_DIRECTIONS FOR THIS TASK_:
Everything from the line containing "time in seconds" to the end of the material, both ends included, should be repeated exactly; please give only those lines.
==== SOURCE MATERIAL
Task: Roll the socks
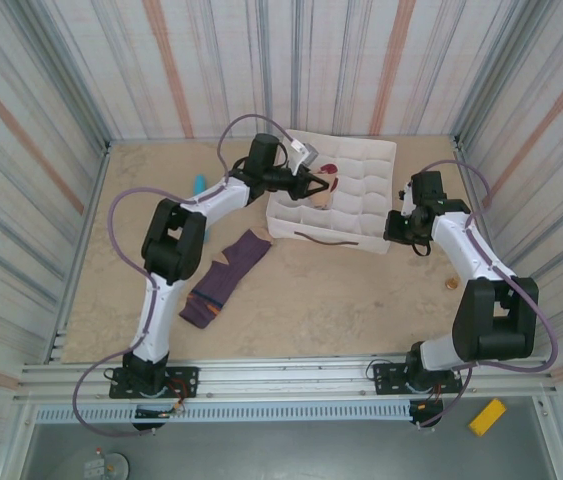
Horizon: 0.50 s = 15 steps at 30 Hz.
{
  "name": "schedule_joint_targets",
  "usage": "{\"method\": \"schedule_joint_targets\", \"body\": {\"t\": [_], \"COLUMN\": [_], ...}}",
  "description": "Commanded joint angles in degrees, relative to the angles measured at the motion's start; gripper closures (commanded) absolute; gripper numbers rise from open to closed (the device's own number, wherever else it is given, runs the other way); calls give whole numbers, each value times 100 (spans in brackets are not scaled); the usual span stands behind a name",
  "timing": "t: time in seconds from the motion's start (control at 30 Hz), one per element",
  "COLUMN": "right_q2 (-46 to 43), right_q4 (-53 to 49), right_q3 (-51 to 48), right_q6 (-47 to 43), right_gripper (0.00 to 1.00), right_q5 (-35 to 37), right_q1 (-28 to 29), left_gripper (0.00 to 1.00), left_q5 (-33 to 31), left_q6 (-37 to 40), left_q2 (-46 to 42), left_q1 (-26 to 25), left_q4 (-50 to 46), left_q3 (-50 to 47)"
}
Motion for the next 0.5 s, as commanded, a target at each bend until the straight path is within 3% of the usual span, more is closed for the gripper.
{"method": "schedule_joint_targets", "body": {"t": [0.0,0.23,0.47], "right_q2": [142,279,385], "right_q4": [-142,-133,-186], "right_q3": [123,152,211], "right_q6": [-146,-102,-76], "right_gripper": [100,100,100], "right_q5": [27,25,-24], "right_q1": [-27,-49,-95], "left_gripper": [100,100,100], "left_q5": [249,222,-339], "left_q6": [182,364,840], "left_q2": [137,163,-43], "left_q1": [35,63,33], "left_q4": [109,182,672], "left_q3": [209,93,-517]}}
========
_RESULT FOR THIS EXERCISE_:
  "timing": "t: time in seconds from the motion's start (control at 30 Hz), one per element",
  "COLUMN": "right_q2 (-46 to 43), right_q4 (-53 to 49), right_q3 (-51 to 48), right_q6 (-47 to 43), right_gripper (0.00 to 1.00), right_q5 (-35 to 37), right_q1 (-28 to 29), left_gripper (0.00 to 1.00), left_q5 (-33 to 31), left_q6 (-37 to 40), left_q2 (-46 to 42), left_q1 (-26 to 25), left_q4 (-50 to 46), left_q3 (-50 to 47)"
}
Motion for the next 0.5 s, as commanded, a target at each bend until the straight path is within 3% of the usual span, more is closed for the gripper.
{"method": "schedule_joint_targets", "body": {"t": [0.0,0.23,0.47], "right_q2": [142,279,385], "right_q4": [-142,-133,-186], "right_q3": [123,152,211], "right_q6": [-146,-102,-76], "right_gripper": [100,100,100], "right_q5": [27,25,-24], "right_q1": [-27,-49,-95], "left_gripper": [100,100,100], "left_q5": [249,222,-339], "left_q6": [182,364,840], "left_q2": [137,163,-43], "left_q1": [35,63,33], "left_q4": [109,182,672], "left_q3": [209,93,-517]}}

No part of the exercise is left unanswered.